The needed background in Computer Architecture includes basic concepts in system level structuring, modularity and parallelism design principles, hardware and firmware machine level, assembler machine level, processes and their run-time support, communication, operating systems functionalities, input-output, memory hierarchies and caching, instruction-level parallelism, optimizing compilers. This required background is contained in the following recommended reading:
M. Vanneschi, Structured Computer Architecture Background: Appendix of the High Performance Computing course textbook, by M. Vanneschi.
The prerequisites of the course are the following:
-Computer Architectures (a basic course of a Bachelor Degree program);
-Algorithms and basic data structures.
Delivery: face to face
- attending lectures
- preparation of oral/written report
- participation in discussions
- individual study
- Task-based learning/problem-based learning/inquiry-based learning
The course deals with two interrelated issues in high-performance computing: i) fundamental concepts and techniques in parallel computation structuring and design, including parallelization methodologies and paradigms, parallel programming models, their implementation, and related cost models; ii) architectures of high-performance computing systems, including shared-memory multiprocessors, distributed-memory multicomputers, GPUs, clusters, and others. Both issues are studied in terms of structural models, static and dynamic support to computation and programming models, performance evaluation, capability for building complex and heterogeneous applications and/or enabling platforms, also through examples of application cases. Technological features and trends are studied, in particular multi-/many-core technology and high-performance networks.
Course outline: the course is structured into two parts:
• Structuring and Design Methodology for Parallel Applications: structured parallelism at applications and processes levels, cost models, impact of communications, parallel computations as queueing systems/queueing networks, parallel paradigms (Pipeline, Data-Flow, Farm, Function Partitioning, Data Parallel), parallel systems at the firmware level, instruction level parallelism (Pipeline, Superscalar, Multithreaded CPUs), SIMD architectures and GPUs;
• Parallel Architectures: shared-memory multiprocessors (SMP and NUMA architectures), distributed-memory multicomputers (Clusters and MPP architectures), GPUs, run-time support to interprocess communication, interconnection networks, performance evaluation and multicore architectures.

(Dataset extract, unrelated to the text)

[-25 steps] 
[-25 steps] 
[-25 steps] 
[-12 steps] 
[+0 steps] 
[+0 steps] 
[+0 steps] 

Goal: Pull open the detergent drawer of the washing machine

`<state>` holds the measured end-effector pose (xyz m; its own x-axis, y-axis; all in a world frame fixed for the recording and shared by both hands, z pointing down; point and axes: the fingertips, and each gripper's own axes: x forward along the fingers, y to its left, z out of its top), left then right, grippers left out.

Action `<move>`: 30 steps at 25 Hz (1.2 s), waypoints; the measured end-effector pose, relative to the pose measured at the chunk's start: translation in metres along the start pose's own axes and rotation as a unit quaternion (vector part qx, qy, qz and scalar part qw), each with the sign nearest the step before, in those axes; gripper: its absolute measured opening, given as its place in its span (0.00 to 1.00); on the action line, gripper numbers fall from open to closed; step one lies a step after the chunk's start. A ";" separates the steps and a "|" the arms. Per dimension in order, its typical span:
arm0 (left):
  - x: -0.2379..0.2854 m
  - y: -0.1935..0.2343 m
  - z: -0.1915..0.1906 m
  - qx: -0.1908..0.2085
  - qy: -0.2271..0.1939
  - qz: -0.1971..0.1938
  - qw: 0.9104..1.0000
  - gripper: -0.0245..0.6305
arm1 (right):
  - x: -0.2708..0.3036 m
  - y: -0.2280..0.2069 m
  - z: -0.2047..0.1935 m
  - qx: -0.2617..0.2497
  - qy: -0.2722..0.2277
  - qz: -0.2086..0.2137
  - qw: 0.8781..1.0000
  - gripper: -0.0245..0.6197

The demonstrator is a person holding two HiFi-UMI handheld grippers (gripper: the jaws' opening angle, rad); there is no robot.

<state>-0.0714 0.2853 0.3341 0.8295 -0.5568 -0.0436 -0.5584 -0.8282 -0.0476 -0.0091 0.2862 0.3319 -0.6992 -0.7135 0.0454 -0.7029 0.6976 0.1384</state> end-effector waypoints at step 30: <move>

1. Review of level structuring, processing modules, firmware architecture, assembler machine, memory hierarchies and caching, process level and interprocess communication;
2. Methodology for structuring and programming high-performance parallel applications, basic cost models: metrics, elements of queueing theory and queueing networks, load balancing, static and dynamic optimizations;
3. Parallel paradigms: stream-parallel , data-parallel and their compositions;
4. Run-time supports of parallel programs and their optimization;
5. Shared memory multiprocessors: SMP and NUMA, cost models; interconnection networks and their evaluation, cache coherence;
6. Distributed memory architectures: multicomputers, clusters, distributed heterogeneous platforms.
Text book: M. Vanneschi, High Performance Computing: Parallel Processing Models and Architectures. Pisa University Press, 2014.
Marco Vanneschi, "High Performance Computing: Parallel Processing Models and Architectures". Pisa University Press, 2014.
Written and oral exam
The exam consists in a written and in an oral part.